SOURCE MATERIAL>
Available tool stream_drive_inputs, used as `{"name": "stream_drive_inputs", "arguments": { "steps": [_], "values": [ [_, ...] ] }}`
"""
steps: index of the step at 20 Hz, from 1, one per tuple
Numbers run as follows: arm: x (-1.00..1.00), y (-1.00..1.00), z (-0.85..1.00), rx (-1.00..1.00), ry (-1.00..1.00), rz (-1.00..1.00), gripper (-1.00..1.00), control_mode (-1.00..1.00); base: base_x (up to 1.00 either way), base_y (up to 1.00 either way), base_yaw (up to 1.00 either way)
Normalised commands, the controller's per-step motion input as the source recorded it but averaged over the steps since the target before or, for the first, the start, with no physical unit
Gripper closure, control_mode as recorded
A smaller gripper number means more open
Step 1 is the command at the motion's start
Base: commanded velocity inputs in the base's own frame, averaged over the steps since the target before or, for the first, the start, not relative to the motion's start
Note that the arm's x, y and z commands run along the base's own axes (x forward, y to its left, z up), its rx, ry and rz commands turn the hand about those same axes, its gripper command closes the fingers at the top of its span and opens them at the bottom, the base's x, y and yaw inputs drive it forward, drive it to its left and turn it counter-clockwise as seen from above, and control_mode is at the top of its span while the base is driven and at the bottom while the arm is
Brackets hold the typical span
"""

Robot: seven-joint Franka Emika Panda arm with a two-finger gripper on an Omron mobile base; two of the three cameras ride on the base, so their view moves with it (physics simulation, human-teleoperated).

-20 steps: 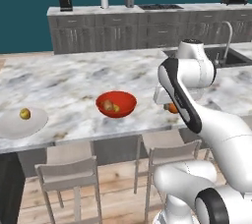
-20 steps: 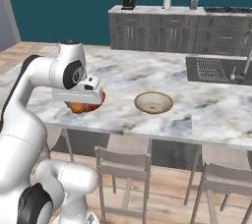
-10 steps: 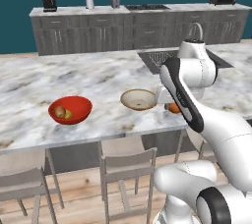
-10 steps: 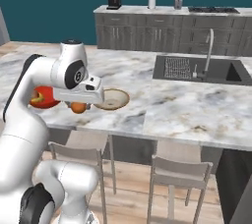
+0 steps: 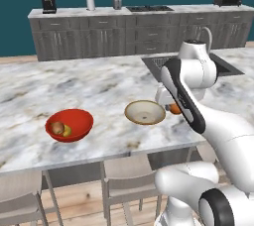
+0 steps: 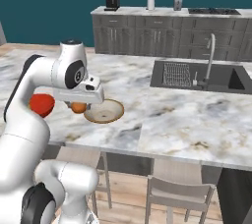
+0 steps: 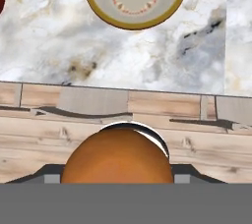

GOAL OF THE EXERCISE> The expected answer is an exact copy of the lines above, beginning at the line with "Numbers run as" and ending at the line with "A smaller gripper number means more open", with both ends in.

RESPONSE FOR THIS EXERCISE>
Numbers run as follows: arm: x (-1.00..1.00), y (-1.00..1.00), z (-0.85..1.00), rx (-1.00..1.00), ry (-1.00..1.00), rz (-1.00..1.00), gripper (-1.00..1.00), control_mode (-1.00..1.00); base: base_x (up to 1.00 either way), base_y (up to 1.00 either way), base_yaw (up to 1.00 either way)
Normalised commands, the controller's per-step motion input as the source recorded it but averaged over the steps since the target before or, for the first, the start, with no physical unit
Gripper closure, control_mode as recorded
A smaller gripper number means more open

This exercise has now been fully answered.